- Description of the task: Copy out the listing that follows, exactly, without its pictures.

- Collected data:
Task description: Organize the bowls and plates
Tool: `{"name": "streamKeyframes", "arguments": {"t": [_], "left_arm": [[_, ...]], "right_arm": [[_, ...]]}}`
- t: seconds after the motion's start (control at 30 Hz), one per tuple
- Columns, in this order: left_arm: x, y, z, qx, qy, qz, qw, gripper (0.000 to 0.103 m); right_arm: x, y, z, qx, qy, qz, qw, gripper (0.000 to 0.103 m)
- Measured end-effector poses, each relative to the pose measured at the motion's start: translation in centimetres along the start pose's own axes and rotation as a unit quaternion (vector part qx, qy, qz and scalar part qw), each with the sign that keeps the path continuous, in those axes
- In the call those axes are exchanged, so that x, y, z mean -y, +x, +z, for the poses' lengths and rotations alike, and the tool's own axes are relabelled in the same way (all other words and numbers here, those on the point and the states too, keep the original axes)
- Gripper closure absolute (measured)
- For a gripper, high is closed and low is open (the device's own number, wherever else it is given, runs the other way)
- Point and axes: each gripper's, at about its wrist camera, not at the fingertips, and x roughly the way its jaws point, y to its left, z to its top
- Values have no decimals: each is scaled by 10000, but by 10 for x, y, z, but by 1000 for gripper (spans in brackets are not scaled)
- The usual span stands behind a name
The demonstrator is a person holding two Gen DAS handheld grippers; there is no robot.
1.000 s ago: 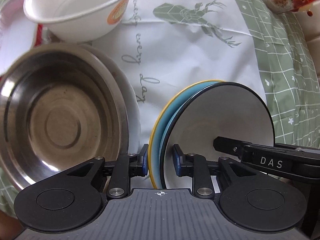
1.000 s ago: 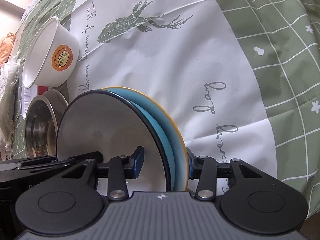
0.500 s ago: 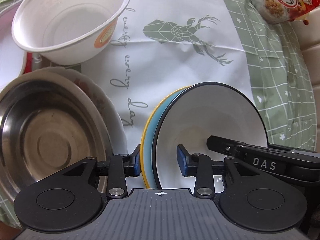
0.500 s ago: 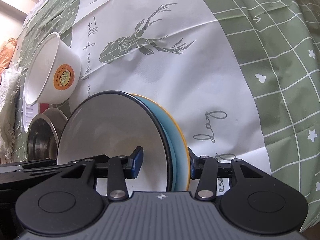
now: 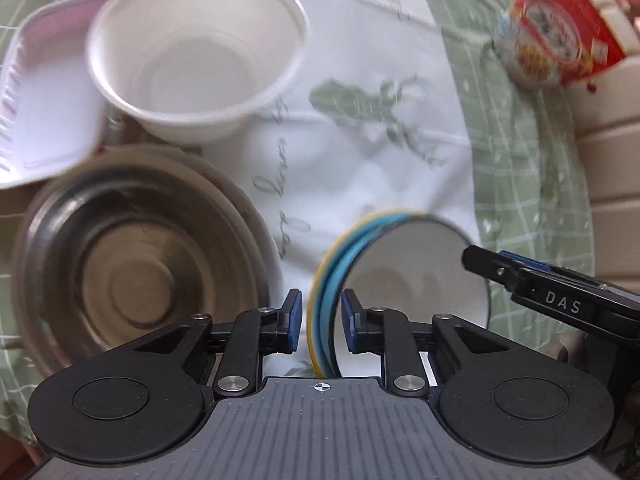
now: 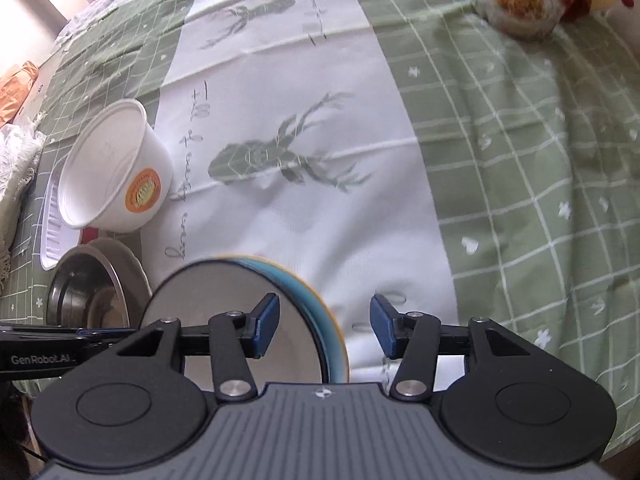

- Answer section:
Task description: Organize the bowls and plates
Tool: `{"name": "streamKeyframes", "arguments": {"t": [_], "left_arm": [[_, ...]], "right_arm": [[_, ...]]}}`
- t: seconds after the motion's start (control at 30 Hz), one per tuple
- Columns, in this order: left_arm: x, y, z, qx, qy, qz, qw, gripper (0.000 to 0.103 m); right_arm: x, y, z, qx, qy, qz, qw, gripper (0.000 to 0.103 m)
- Measured end-effector poses, each relative to the pose measured at the motion's start: translation in centimetres along the start pose's own axes and rotation as a unit quaternion (vector part qx, qy, qz and scalar part qw), each with the sign that keeps the path continuous, in those axes
- In the call those axes are exchanged, so that x, y, z mean -y, +x, +z, for the poses' lengths and rotations alike, and the tool's own axes are relabelled in the same way (all other words and numbers here, those on the point and the states too, keep the original axes)
- Gripper closure absolute (measured)
- For a gripper, high is closed and low is open (the device's own number, wherever else it is given, runs the other way)
- Point and axes: each gripper's, at about its wrist camera, not at the fingertips, and x roughly the way its jaws point, y to its left, z to its top
- Values have no decimals: each is scaled by 10000, but by 10 for x, y, z, but by 1000 for gripper (spans in brackets are not scaled)
- The usual span stands behind a name
The demonstrator is a person holding two Gen DAS handheld grippers; there is no robot.
1.000 s ago: 
1.000 s ago: 
0.500 s ago: 
0.500 s ago: 
now: 
now: 

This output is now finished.